Requirement
Take every line containing "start" from the material and copy it.

Supplied material

──────────────────────────────

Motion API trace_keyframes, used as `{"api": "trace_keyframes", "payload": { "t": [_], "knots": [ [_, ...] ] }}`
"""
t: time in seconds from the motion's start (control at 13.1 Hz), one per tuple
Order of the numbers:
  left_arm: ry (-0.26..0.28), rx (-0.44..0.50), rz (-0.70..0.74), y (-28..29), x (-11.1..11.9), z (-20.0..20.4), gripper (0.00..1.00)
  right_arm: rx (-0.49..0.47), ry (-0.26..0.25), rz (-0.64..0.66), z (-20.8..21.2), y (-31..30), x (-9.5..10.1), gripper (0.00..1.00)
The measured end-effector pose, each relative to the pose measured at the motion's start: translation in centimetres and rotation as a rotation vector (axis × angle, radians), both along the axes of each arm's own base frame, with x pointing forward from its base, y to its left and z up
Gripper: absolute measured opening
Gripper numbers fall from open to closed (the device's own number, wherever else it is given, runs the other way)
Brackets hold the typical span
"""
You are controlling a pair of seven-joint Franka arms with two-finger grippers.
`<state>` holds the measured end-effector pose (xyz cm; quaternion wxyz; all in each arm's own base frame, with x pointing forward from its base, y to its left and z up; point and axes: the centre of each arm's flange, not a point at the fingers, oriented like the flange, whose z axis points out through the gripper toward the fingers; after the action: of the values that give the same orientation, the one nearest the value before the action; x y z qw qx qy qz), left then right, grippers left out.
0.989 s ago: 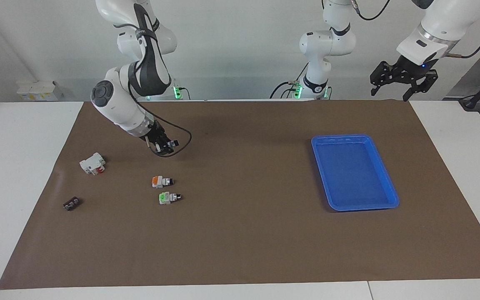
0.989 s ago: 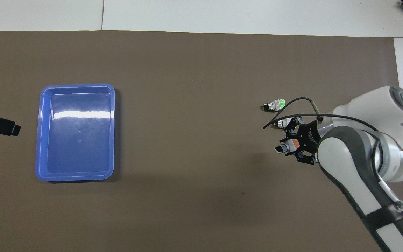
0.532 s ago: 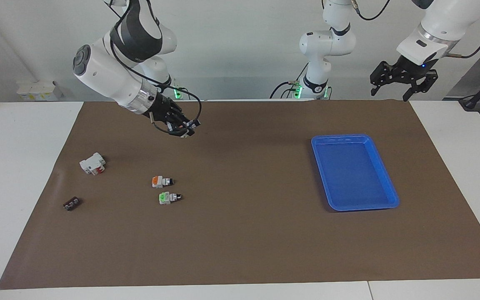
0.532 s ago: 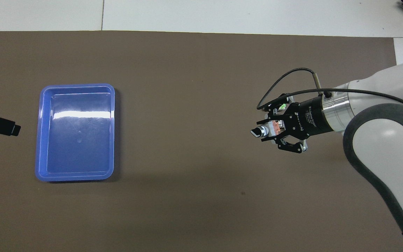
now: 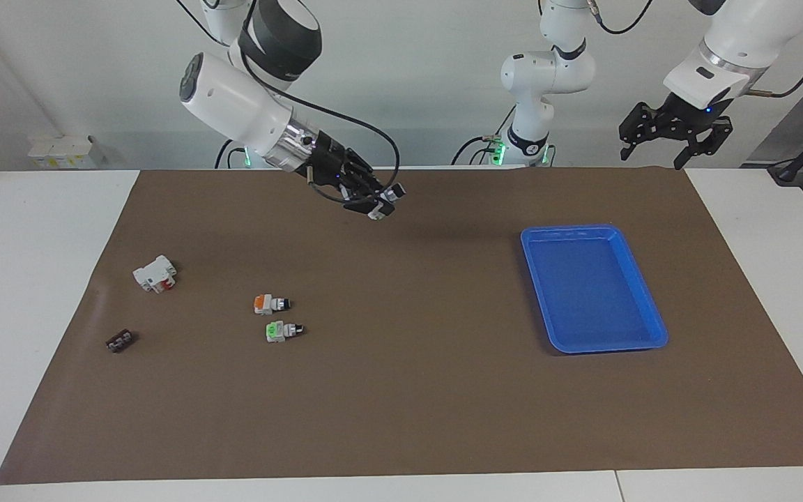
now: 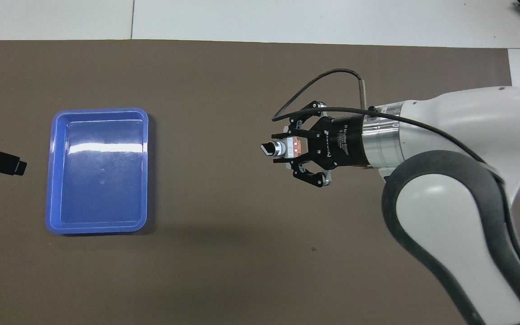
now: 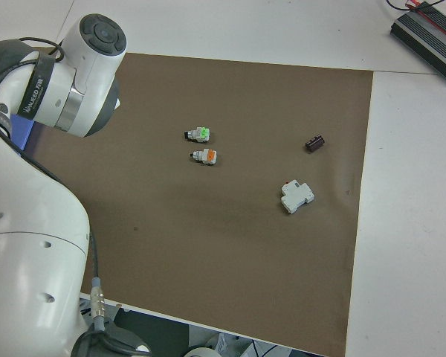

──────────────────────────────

Exercise answer
t: time in seconds from the motion's start (control at 13.1 Hz), one per tuple
The measured end-effector pose, each relative to the pose measured at the motion's start: translation in centimetres and rotation as a rotation vector (axis × angle, radians), both along the axes of each arm's own base frame, with x pointing forward from its base, y to its left and z up

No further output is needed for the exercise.